Lin analyzes Boston bombing using geocoded Twitter data
According to The Boston Globe, on April 15, 2013, three people were killed and over 260 others injured during the Boston Marathon bombing. In relation to the tragedy, Yu-Ru Lin, an assistant professor of the School of Information Sciences at the University of Pittsburgh, as well as a Bostonian herself, presented a Human-Computer Interaction seminar lecture last Wednesday, titled “The Diffusion of Fear, Comfort, and Solidarity during the Boston bombing.” In the lecture, she used Twitter data to study how communities are affected by tragedies.
“How do we examine fear, its diffusion, and its relationship to other community dynamics?” posed Lin at the beginning of her lecture. She explained that past studies on how catastrophes affect communities rely mainly on surveys, which are unreliable because of time lag and memory bias.
Instead, Lin’s approach uses data obtained from geocoded tweets: “Social media, like Twitter, allows me to sample large populations and study how people respond to real world events. This immediate response would avoid biases of memories.” Lin also noted that the data from these tweets allows her to study larger geographical areas.
She used over 180 million tweets which came from 95 of the largest cities in the world — 60 from the United States and 35 from other countries.
One focus of Lin’s study was fear. In order to determine which tweets express fear and which do not, Lin used the fear lexicon, a collection of words that linguists have determined to be associated with fear.
As an example, Lin explained that in the tweet, “What the hell just happened in Boston?” the word “hell” would contribute to the tweet’s fear index. To demonstrate the validity of this method of indexing, Lin showed that on a graph of fear indices versus time, tweets from the city of Boston showed peaks on the day of the bombing, as well as a few days later, when a manhunt occurred.
To determine how the fear felt by Bostonians corresponded to the fear felt by people living outside Boston, Lin studied shared fear. “To study how people’s fear response is similar to that of the people from Boston, we computed a shared fear as the temporal correlation of fear indices after the bombing,” Lin explained.
Lin also focused on two types of social support: comfort and solidarity.
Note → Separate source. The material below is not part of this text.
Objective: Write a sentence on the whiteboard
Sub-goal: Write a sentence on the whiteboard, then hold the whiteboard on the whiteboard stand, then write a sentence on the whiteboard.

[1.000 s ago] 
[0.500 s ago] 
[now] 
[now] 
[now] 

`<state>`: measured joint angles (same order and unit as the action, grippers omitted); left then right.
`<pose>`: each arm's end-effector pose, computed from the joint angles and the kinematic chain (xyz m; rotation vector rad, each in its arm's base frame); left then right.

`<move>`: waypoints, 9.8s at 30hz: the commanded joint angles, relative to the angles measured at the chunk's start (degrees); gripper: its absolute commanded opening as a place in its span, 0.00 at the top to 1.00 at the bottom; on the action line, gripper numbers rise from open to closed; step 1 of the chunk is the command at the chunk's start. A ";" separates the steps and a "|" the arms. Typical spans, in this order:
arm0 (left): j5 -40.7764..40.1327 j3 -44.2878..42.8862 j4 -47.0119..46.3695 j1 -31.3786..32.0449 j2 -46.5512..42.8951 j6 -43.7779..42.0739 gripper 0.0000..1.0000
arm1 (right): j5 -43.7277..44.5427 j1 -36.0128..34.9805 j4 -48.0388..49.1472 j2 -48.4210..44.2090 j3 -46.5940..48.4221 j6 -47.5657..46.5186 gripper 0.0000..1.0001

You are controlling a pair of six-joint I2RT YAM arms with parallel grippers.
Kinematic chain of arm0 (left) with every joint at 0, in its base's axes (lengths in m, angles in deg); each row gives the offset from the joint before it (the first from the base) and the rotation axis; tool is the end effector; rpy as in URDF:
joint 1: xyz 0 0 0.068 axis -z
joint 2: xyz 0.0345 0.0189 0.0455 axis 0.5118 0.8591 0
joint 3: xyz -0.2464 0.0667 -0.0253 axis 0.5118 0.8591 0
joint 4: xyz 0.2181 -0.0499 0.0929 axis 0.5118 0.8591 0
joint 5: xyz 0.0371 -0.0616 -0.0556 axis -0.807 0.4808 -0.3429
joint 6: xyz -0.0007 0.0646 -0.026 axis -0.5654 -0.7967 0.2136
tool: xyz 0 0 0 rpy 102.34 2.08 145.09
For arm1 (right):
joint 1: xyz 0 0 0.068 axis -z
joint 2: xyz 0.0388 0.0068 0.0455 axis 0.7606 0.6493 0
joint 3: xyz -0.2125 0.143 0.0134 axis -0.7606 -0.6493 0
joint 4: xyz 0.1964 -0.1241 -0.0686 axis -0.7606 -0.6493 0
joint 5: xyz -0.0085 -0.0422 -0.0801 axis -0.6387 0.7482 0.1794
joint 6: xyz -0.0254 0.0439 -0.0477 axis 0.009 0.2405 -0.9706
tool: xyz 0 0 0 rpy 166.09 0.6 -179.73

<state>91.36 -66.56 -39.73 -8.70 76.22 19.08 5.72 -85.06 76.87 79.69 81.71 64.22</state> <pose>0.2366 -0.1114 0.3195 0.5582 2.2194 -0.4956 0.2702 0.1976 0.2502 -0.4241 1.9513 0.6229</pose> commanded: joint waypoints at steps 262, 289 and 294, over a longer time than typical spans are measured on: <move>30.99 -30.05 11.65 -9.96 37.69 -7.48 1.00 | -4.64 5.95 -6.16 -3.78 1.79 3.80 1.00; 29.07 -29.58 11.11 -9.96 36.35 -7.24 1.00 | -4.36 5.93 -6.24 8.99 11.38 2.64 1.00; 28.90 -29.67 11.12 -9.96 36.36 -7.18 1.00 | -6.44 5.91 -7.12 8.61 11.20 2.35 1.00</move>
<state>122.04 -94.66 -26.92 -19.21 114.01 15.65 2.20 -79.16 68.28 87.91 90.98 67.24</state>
Comfort was measured by the frequency the hashtag #prayforboston was used, and solidarity was measured by the frequency the hashtag #bostonstrong was used.
In Lin’s study, she endeavored to use tweets from the two weeks prior to the Boston Marathon bombing to predict the amount of fear, comfort, and solidarity that was observed in cities outside of Boston after the bombing. The factors which Lin used to try to make these predictions were geoproximity (how close someone lived to Boston), social connections (the strength of social connections, based on the number of replies sent between cities), and visits (if a person visited Boston recently). She looked at these factors both individually and in combinations.
Using these models, Lin discovered that the personal visit factor had the greatest impact on whether a person from outside Boston felt fear during the same periods that Bostonians were feeling fear. She also found that the geo-social combination model was the best predictor for solidarity, although when she looked at just cities which were far from Boston, the best predictor was the visit factor. The best predictor for comfort was, again, the visit factor.
But how does shared fear correspond to comfort and solidarity? Lin found that fear is significantly associated with solidarity, but not with comfort. “So what this means is that, holding other factors constant, cities with more shared fear tend to show more solidarity,” Lin said. This result is interesting, because it suggests that fear could have a productive role in social support.
Although Lin’s study offers a comprehensive picture of community dynamics following the Boston Marathon bombing, she ended her talk with an invitation for collaboration with Carnegie Mellon researchers to further improve the study.